Par un arrêt en date du 13 janvier 2014(CA, 13 janvier 2014, n°12/02917: arrêt CA RIOM 13 janvier 2014), la Cour d’appel de RIOM rend une décision intéressant tous les propriétaires de biens situés en « zone humide ».
En effet, la Cour d’appel censure le jugement du tribunal de grande instance de Clermont-Ferrand ayant débouté des particuliers de leur demande d’annulation de la vente d’un terrain acquis en vue de la construction d’une maison d’habitation au titre de l’erreur sur la substance de la chose vendue. En l’espèce, des particuliers avaient acheté un terrain en vue de faire construire une maison d’habitation. Sur le plan de l’urbanisme, le terrain était classé en zone constructible. Néanmoins la classification du tréfonds du terrain en « zone humide » le rendait difficilement constructible puisque la législation découlant de la Loi sur l’eau soumet à autorisation préfectorale tous travaux ayant notamment pour effet de supprimer, assécher ou imperméabiliser une zone humide. Ainsi, le coût de la réalisation d’une éventuelle construction se révélait deux fois supérieur au devis initial en raison de la nécessité de drainage et d’enrochement du ruisseau.
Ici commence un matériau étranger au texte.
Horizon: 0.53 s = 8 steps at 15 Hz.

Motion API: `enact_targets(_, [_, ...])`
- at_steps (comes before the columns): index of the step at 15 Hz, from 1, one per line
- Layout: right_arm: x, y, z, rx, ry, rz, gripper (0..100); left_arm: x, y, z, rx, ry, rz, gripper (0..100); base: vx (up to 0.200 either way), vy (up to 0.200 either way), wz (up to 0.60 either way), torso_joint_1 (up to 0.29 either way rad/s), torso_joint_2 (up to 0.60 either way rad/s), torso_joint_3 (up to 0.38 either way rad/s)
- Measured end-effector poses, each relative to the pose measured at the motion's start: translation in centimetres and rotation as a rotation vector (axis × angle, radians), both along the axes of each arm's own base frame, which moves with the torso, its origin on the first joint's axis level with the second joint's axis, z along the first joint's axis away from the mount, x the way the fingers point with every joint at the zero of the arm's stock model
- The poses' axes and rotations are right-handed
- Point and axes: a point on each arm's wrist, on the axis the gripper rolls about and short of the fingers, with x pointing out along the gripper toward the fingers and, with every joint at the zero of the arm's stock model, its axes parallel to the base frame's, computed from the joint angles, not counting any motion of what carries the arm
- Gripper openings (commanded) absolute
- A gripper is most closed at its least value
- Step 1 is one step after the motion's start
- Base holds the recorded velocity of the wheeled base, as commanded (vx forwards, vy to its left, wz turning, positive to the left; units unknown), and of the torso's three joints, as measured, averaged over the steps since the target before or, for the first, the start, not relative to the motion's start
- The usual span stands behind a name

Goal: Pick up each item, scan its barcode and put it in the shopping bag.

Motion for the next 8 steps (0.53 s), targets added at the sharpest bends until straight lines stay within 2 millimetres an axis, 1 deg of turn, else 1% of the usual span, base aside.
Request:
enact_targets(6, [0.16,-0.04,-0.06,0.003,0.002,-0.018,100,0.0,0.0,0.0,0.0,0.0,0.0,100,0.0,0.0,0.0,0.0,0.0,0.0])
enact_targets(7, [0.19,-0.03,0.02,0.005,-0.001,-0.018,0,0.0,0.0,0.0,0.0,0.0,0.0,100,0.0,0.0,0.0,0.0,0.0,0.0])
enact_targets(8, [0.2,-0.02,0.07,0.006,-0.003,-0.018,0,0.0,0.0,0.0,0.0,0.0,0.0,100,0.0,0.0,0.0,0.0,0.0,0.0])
Les particuliers estimant que la condition déterminante de l’acquisition de ce terrain était l’édification de leur future maison d’habitation ont assigné le vendeur au visa de l’article 1110 du code civil au titre de l’erreur sur la qualité substantielle de la chose vendue.
Rappelons que l’article 1110 du Code civil énonce :
« L’erreur n’est une cause de nullité de la convention que lorsqu’elle tombe sur la substance même de la chose qui en est l’objet.
Elle n’est point une cause de nullité lorsqu’elle ne tombe que sur la personne avec laquelle on a intention de contracter, à moins que la considération de cette personne ne soit la cause principale de la convention ».
Notons qu’en première instance, les juges avaient débouté l’action des demandeurs au motif que ces derniers étaient parfaitement informés de la qualification de la zone en zone humide et que des précautions devaient être prises pour une construction immobilière.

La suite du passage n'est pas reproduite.